Al momento que escribo estas líneas no es muy claro qué efectos tendrá la polémica Ley Naín-Retamal, ya aprobada por el Senado, todo esto además amplificado por la situación de criminalidad que se ha instalado como tema central de la agenda política chilena. Al respecto hay que decir que la criminalidad en aumento se observa en otros lugares también, aunque ello no debe servir de consuelo, por cierto. En Argentina incluso el asesinato de un chofer de bus provocó las reacciones violentas de sus colegas que incluso atacaron al Ministro de Seguridad de la Provincia de Buenos Aires. En El Salvador, el presidente Nayib Bukele ha adquirido el más alto nivel de popularidad –y también de controversia en el ámbito internacional— luego de aplicar draconianas medidas de encarcelamiento masivo contra integrantes de pandillas criminales conocidas como “maras”. Otros países en la región estudian aplicar remedios similares.

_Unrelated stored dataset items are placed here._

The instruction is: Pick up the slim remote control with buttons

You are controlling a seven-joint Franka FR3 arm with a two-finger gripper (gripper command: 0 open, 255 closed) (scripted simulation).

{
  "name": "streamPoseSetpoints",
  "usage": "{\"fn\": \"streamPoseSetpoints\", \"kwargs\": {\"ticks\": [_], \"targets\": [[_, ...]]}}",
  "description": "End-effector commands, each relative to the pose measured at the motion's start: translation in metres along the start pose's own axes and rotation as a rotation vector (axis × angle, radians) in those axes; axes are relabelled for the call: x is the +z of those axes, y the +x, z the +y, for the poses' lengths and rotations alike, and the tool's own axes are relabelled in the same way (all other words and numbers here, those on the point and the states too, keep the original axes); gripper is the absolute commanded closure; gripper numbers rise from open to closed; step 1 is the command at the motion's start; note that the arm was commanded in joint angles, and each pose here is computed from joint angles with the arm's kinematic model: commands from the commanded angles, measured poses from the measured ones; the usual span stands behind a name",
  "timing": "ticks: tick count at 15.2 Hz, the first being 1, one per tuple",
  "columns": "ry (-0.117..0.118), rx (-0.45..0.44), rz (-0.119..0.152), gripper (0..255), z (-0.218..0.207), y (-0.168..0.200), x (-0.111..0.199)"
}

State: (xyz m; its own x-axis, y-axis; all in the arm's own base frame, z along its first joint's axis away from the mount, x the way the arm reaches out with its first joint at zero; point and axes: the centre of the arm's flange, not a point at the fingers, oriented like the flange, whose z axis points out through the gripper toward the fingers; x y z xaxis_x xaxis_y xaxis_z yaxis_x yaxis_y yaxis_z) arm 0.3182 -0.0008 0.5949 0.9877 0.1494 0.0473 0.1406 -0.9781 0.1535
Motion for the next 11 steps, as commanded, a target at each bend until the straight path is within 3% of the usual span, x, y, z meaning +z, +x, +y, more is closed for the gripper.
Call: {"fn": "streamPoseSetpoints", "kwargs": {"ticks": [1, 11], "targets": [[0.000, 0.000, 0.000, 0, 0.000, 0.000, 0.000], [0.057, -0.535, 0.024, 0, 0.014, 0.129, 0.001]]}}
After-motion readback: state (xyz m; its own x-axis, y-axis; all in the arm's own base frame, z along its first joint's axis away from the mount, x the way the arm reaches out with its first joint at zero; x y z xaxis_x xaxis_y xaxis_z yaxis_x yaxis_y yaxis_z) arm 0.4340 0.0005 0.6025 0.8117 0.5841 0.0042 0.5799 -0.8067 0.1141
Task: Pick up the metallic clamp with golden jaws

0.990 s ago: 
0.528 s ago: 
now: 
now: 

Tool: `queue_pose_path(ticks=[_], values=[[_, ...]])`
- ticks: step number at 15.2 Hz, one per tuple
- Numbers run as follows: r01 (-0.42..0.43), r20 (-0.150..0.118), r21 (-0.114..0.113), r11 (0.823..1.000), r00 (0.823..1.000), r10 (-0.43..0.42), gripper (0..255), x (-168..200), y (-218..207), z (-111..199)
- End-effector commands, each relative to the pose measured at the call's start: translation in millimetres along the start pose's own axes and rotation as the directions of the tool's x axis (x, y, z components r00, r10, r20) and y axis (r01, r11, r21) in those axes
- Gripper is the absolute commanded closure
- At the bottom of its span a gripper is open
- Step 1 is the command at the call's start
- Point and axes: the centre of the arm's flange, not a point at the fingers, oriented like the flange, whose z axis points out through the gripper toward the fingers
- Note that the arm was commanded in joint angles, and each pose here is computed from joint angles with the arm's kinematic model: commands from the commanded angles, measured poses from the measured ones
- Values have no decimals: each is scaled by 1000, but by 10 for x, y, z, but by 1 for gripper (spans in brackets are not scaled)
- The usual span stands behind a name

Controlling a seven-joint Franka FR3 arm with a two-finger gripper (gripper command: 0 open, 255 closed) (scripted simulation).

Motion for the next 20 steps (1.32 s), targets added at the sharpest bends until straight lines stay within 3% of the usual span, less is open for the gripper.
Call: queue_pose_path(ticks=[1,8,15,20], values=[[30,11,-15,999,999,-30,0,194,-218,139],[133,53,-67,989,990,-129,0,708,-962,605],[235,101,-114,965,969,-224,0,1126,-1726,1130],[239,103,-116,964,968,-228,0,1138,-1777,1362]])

Por otra parte, el cuestionamiento a las fuerzas policiales tampoco es exclusivo de Chile, aquí en Canadá, donde vivo, la mítica Real Policía Montada, retratada en películas y en tarjetas postales con sus vistosos uniformes tradicionales, se halla bajo investigación por un manifiesto caso de incompetencia en lo que fue un ataque masivo que tuvo 22 víctimas fatales en una pequeña localidad de la provincia de Nova Scotia. A diferencia de Estados Unidos, los baleos masivos son una cosa inusual en este país. Incluso la venerable Metropolitan Police de Londres, más conocida como Scotland Yard, considerada una de las policías más famosas del mundo, enfrentó en 2018 un serio escándalo cuando 14 de sus agentes, nada menos que de su unidad de élite anti-corrupción, debieron enfrentar a la justicia por serios actos de… corrupción. En todas partes se cuecen habas, se dirá, pero lo cierto es que a la policía hay que darle todo el apoyo necesario en su lucha contra el crimen, en eso no hay discusión, pero al mismo tiempo hay que tener la mirada muy atenta sobre su accionar, porque sus integrantes cuentan con un poder que el resto de los ciudadanos no tiene: el disponer de elementos potencialmente letales y por eso mismo es obligación de toda sociedad el vigilar que ese poder no sea abusado. ¿Hay suficientes salvaguardias en la Ley Naín-Retamal para evitar los abusos? A este momento uno bien puede dudar.